Parce que le fascisme vient d’Italie, les gens à courte vue de ce pays pensent qu’ils font preuve d’un solide esprit national en le ridiculisant. Si leurs ancêtres avaient été tout aussi stupides, la Grande-Bretagne n’aurait pas eu de système bancaire, ni de loi romaine, ni même de football, puisque tout cela est d’invention italienne.

Les socialistes en particulier, qui se moquent des principes et de l’uniforme des chemises noires comme étant d’origine étrangère, oublient que le fondateur et grand prêtre de leur propre foi était le juif allemand Karl Marx.

Bien que le nom et la forme du fascisme aient leur origine en Italie, ce mouvement n’est maintenant propre à aucune nation. Dans tous les pays, il représente le parti de la jeunesse. Il représente l’effort de la jeune génération pour redonner vie à des systèmes politiques dépassés. Cela suffit à lui seul à en faire un facteur d’une immense valeur dans nos affaires nationales.

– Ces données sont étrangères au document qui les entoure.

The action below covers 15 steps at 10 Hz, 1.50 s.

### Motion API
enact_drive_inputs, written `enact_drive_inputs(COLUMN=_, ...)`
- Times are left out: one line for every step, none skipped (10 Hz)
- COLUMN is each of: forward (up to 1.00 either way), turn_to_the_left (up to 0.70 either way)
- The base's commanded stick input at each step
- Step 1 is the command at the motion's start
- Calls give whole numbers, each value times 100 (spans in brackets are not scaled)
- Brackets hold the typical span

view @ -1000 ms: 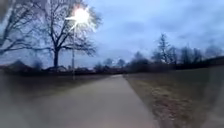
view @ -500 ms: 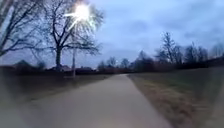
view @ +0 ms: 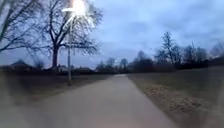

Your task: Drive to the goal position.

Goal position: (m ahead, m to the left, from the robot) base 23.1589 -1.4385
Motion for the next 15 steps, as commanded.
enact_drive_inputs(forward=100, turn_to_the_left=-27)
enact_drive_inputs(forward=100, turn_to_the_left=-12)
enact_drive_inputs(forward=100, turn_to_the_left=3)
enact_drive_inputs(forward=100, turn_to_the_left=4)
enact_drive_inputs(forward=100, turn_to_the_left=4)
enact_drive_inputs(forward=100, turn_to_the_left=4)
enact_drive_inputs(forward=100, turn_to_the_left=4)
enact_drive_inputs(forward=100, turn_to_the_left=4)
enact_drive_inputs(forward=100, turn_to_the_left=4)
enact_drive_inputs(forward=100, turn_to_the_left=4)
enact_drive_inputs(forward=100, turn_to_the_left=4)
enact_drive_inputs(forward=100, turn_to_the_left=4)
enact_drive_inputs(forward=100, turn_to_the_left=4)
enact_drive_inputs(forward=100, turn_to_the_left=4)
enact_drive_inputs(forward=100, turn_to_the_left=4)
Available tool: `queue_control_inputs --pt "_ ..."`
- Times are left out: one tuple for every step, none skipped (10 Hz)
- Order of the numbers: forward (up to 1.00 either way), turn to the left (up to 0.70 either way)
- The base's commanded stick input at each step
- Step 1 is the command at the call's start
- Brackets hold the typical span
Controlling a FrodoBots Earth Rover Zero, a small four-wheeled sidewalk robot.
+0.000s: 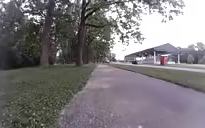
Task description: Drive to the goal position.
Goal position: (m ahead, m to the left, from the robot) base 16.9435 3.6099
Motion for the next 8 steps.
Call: queue_control_inputs --pt "0.70 0.00" --pt "0.70 0.00" --pt "0.70 0.00" --pt "0.70 0.00" --pt "0.70 0.00" --pt "0.70 0.00" --pt "0.70 0.00" --pt "0.70 0.00"
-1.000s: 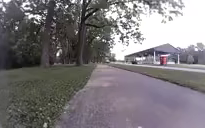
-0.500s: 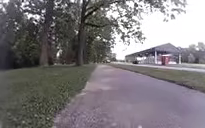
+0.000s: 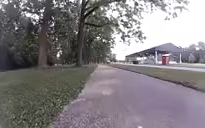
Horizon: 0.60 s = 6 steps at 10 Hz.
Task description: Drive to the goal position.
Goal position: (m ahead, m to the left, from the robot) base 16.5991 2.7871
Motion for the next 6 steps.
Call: queue_control_inputs --pt "0.70 0.00" --pt "0.70 0.00" --pt "0.70 0.00" --pt "0.70 0.00" --pt "0.70 0.00" --pt "0.70 0.00"
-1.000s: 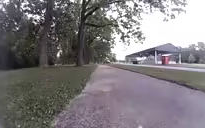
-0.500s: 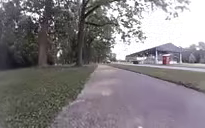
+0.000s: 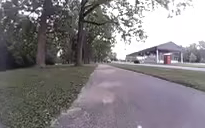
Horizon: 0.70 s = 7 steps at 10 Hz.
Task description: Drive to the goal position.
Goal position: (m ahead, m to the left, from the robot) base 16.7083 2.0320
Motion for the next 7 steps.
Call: queue_control_inputs --pt "0.70 -0.13" --pt "0.70 -0.14" --pt "0.70 -0.14" --pt "0.70 -0.14" --pt "0.70 -0.05" --pt "0.70 0.00" --pt "0.70 0.00"
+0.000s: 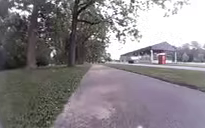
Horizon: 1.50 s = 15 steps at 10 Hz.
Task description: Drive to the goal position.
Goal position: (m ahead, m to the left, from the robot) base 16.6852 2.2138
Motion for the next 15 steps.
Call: queue_control_inputs --pt "0.70 0.00" --pt "0.70 0.00" --pt "0.70 0.00" --pt "0.70 0.00" --pt "0.70 0.00" --pt "0.70 0.00" --pt "0.70 0.00" --pt "0.70 0.00" --pt "0.70 0.00" --pt "0.70 0.00" --pt "0.70 0.00" --pt "0.70 0.00" --pt "0.70 0.00" --pt "0.70 0.00" --pt "0.70 0.01"
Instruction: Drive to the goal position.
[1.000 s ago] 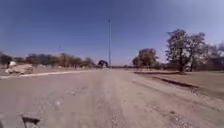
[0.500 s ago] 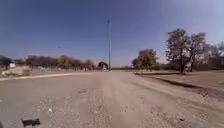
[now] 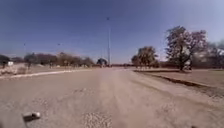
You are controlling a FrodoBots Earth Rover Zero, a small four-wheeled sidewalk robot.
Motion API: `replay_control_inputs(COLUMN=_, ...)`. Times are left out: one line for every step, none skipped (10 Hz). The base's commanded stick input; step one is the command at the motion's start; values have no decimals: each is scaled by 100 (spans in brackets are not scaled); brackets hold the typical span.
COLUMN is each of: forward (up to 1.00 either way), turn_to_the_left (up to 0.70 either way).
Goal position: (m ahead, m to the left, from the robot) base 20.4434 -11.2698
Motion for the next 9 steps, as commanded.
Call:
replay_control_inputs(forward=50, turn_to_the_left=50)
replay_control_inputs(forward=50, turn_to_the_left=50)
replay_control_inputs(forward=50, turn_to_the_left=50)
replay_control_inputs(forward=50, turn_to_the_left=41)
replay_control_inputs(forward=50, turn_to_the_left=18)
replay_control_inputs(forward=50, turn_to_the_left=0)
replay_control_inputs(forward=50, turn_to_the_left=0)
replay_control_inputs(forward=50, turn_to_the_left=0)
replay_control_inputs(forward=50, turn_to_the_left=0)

La jeunesse est une force qui, depuis des générations, a été laissée à l’abandon en Grande-Bretagne. Ce pays a été gouverné depuis l’époque victorienne par des hommes du milieu de leur soixantaine. Lorsque la prospérité était générale et que l’horizon international était calme, cela importait peu, mais pour faire face aux sombres problèmes d’aujourd’hui, l’énergie et la vigueur des jeunes hommes sont nécessaires. Étant moi-même au milieu de la soixantaine, je sais à quel point cette septième décennie sape furtivement et régulièrement les pouvoirs et raidit les préjugés.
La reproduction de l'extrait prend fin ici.